**EXERCISE BRIEF**
Copy each line below that includes "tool".
──────────
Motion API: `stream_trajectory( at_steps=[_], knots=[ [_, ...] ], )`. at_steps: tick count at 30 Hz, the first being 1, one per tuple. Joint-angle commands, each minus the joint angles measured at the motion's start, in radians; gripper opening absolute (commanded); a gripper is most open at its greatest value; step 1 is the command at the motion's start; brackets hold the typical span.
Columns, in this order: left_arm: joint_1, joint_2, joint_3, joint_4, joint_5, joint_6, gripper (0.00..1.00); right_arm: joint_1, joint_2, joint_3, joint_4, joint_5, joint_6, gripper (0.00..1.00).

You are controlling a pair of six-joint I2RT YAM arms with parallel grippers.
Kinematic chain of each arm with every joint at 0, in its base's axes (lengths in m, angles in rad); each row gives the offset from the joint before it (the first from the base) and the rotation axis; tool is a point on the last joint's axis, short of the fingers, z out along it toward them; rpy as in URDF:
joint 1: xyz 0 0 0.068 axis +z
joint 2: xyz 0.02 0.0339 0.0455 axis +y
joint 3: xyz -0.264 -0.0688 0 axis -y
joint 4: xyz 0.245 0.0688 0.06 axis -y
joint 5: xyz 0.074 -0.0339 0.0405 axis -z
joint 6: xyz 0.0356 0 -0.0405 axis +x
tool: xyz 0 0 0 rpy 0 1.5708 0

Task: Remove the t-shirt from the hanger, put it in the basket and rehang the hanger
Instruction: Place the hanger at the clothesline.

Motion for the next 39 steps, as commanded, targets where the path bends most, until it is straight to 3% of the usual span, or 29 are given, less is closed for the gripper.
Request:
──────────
**REPLY TO THE TASK**
Kinematic chain of each arm with every joint at 0, in its base's axes (lengths in m, angles in rad); each row gives the offset from the joint before it (the first from the base) and the rotation axis; tool is a point on the last joint's axis, short of the fingers, z out along it toward them; rpy as in URDF:
tool: xyz 0 0 0 rpy 0 1.5708 0

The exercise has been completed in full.